Information supplied:
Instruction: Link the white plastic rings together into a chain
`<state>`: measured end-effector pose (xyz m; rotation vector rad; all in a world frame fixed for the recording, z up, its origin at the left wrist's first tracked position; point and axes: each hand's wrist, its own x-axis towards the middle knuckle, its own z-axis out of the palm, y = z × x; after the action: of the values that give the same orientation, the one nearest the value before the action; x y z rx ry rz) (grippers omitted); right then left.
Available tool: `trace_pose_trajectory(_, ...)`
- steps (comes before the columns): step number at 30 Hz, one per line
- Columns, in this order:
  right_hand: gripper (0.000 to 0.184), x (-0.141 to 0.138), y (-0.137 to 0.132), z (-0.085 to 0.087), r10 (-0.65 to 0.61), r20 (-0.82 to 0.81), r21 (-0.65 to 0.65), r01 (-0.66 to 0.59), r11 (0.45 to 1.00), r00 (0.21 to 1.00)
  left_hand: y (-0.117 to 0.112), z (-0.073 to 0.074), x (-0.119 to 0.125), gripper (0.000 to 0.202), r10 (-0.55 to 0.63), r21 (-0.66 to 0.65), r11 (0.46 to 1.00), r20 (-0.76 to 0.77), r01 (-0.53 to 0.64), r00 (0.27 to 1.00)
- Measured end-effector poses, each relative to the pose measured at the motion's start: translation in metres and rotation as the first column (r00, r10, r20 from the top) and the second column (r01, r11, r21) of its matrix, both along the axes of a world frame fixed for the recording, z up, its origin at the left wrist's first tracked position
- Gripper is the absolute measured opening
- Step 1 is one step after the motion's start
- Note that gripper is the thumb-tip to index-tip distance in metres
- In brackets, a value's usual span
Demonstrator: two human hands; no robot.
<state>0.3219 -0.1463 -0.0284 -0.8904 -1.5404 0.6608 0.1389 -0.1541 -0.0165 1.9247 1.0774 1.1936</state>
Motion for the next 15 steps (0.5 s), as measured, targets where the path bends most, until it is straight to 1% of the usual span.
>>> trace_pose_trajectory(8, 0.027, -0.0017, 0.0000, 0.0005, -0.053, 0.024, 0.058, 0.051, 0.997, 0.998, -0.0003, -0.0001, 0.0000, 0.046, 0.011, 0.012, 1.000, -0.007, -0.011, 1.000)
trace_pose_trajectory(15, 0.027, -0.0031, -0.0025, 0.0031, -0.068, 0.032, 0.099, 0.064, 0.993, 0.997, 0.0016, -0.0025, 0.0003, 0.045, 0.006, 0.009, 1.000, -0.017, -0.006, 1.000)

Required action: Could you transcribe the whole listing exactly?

Response to the task:
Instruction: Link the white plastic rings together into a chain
`<state>`: measured end-effector pose (xyz m; rotation vector rad; all in a world frame fixed for the recording, z up, its origin at the left wrist's first tracked position; point and axes: each hand's wrist, its own x-axis towards the middle knuckle, its own z-axis out of the palm, y = z × x; after the action: of the values that give the same orientation, the one nearest the value before the action; x y z rx ry rz) (grippers omitted); right then left.
Available tool: `trace_pose_trajectory(_, ...)`
- steps (comes before the columns): step number at 30 Hz, one per line
- Columns, in this order:
  right_hand: gripper (0.000 to 0.184), x (-0.141 to 0.138), y (-0.137 to 0.132), z (-0.085 to 0.087), r10 (-0.65 to 0.61), r20 (-0.82 to 0.81), r21 (-0.65 to 0.65), r01 (-0.66 to 0.59), r11 (0.45 to 1.00), r00 (0.21 to 1.00)
  left_hand: y (-0.117 to 0.112), z (-0.073 to 0.074), x (-0.119 to 0.125), gripper (0.000 to 0.202), r10 (-0.55 to 0.63), r21 (-0.66 to 0.65), r11 (0.46 to 1.00), r20 (-0.76 to 0.77), r01 (-0.53 to 0.64), r00 (0.27 to 1.00)
- Measured end-effector poses, each relative to the pose measured at the motion's start: translation in metres and rotation as the first column (r00, r10, r20 from the top) and the second column (r01, r11, r21) of its matrix, both along the axes of a world frame fixed for the recording, z up, its origin at the left wrist's first tracked position
- Gripper is the absolute measured opening
- Step 1 is one step after the motion's start
- Note that gripper is the thumb-tip to index-tip distance in metres
- In brackets, a value's usual span
Demonstrator: two human hands; no robot.
<state>0.3219 -0.1463 -0.0284 -0.8904 -1.5404 0.6608 0.1389 -0.1541 -0.0165 1.9247 1.0774 1.1936</state>
Motion for the next 15 steps (0.5 s), as measured, targets where the path bends most, until it is straight to 1% of the usual span.
>>> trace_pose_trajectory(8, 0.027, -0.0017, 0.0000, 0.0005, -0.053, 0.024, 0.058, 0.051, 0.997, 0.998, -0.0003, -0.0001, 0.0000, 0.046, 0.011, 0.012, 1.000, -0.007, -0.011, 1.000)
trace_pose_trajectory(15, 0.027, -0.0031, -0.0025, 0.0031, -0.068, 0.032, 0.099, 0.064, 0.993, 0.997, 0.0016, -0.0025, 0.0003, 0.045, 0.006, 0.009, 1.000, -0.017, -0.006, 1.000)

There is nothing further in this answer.